▸ EXERCISE: Only the lines of the data below from the one with "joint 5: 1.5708" through the one with "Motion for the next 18" are wanted. Repeat them exactly.
MATERIAL FOR THE TASK START
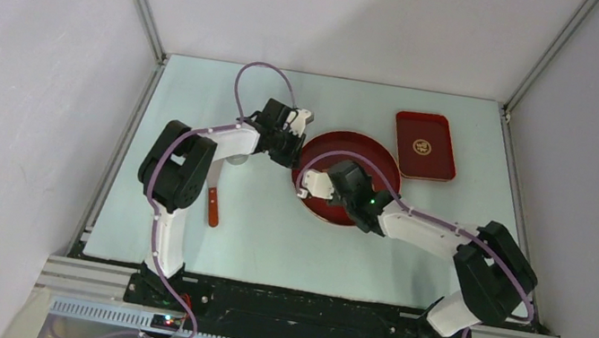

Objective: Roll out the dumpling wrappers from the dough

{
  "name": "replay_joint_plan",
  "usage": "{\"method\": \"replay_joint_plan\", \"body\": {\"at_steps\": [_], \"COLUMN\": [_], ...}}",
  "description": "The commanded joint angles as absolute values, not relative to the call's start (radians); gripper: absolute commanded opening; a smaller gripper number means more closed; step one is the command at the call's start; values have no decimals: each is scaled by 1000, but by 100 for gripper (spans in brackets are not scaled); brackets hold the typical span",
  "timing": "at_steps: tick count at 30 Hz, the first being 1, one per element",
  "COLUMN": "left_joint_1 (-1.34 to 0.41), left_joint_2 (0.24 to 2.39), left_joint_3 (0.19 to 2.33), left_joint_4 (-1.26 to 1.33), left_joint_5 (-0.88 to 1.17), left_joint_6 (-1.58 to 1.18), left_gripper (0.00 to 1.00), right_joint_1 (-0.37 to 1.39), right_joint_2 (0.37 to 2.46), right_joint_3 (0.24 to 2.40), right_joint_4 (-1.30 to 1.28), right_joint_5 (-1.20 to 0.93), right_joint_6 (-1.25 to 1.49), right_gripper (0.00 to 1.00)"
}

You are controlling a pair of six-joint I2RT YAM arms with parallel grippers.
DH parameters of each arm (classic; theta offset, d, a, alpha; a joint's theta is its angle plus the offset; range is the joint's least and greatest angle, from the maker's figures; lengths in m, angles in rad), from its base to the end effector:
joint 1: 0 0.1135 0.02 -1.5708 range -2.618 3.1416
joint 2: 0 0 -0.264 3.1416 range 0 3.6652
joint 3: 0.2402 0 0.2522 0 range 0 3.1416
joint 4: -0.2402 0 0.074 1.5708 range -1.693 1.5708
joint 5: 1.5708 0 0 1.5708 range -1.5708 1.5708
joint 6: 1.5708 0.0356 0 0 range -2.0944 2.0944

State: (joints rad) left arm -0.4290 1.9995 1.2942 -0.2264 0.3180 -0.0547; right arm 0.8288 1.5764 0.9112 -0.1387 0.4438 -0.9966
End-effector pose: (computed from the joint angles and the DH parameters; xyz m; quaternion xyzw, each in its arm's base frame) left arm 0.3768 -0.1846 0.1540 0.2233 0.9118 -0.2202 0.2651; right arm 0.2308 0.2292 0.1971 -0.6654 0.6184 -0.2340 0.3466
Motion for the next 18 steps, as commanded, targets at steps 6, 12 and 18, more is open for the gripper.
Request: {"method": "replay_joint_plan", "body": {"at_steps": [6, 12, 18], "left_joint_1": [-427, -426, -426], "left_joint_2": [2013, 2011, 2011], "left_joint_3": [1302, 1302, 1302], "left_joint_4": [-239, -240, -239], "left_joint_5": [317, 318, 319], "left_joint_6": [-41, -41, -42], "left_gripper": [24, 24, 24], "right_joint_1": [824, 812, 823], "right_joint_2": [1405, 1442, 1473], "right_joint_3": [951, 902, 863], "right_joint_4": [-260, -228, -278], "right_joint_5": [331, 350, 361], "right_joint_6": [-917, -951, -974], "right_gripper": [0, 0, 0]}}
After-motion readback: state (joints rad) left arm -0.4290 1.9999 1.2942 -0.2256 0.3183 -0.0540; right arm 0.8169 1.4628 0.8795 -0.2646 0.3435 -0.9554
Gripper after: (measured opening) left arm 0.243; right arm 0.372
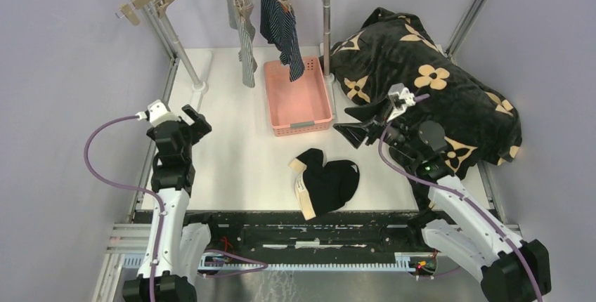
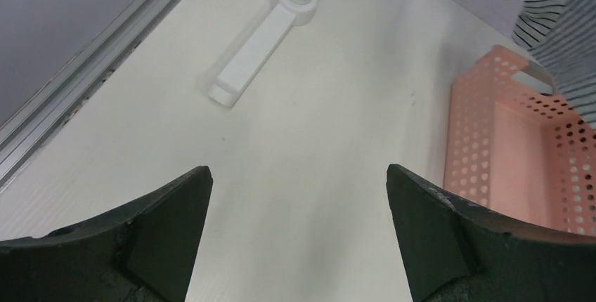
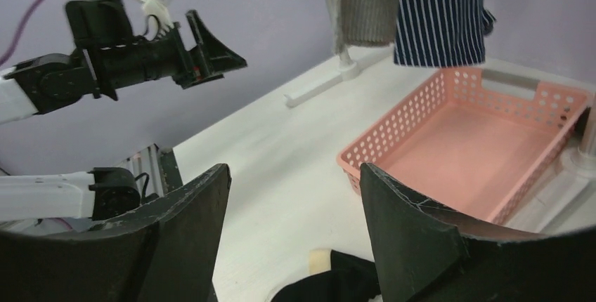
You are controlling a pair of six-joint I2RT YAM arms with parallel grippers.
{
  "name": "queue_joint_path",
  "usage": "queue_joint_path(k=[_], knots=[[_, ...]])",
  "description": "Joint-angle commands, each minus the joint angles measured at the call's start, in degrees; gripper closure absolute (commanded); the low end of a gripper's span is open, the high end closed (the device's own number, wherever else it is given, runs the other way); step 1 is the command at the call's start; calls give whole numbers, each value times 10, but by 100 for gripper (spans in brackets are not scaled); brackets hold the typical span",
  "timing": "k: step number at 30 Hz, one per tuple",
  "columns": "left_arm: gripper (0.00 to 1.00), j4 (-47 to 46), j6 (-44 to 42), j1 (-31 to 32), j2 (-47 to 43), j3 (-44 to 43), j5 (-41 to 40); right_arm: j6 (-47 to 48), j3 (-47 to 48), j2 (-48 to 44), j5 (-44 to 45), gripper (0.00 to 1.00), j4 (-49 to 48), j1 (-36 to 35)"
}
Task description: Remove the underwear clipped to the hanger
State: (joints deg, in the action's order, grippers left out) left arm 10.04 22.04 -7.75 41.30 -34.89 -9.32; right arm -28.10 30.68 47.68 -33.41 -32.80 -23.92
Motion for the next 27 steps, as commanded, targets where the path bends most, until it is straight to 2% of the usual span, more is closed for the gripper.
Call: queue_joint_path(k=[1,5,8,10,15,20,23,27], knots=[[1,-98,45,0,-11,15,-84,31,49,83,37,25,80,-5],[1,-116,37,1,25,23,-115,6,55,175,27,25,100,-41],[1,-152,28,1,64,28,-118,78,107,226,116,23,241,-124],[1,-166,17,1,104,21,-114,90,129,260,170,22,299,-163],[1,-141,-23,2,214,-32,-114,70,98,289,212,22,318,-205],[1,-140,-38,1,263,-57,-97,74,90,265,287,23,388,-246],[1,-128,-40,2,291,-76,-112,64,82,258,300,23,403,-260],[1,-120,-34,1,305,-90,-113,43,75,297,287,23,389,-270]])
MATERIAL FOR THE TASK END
▸ RESPONSE AREA:
joint 5: 1.5708 0 0 1.5708 range -1.5708 1.5708
joint 6: 1.5708 0.0356 0 0 range -2.0944 2.0944

State: (joints rad) left arm -0.4290 1.9995 1.2942 -0.2264 0.3180 -0.0547; right arm 0.8288 1.5764 0.9112 -0.1387 0.4438 -0.9966
End-effector pose: (computed from the joint angles and the DH parameters; xyz m; quaternion xyzw, each in its arm's base frame) left arm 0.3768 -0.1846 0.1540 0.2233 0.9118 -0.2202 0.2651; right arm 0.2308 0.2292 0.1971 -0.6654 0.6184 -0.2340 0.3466
Motion for the next 18 steps, as commanded, targets at steps 6, 12 and 18, more is open for the gripper.

This concludes the response.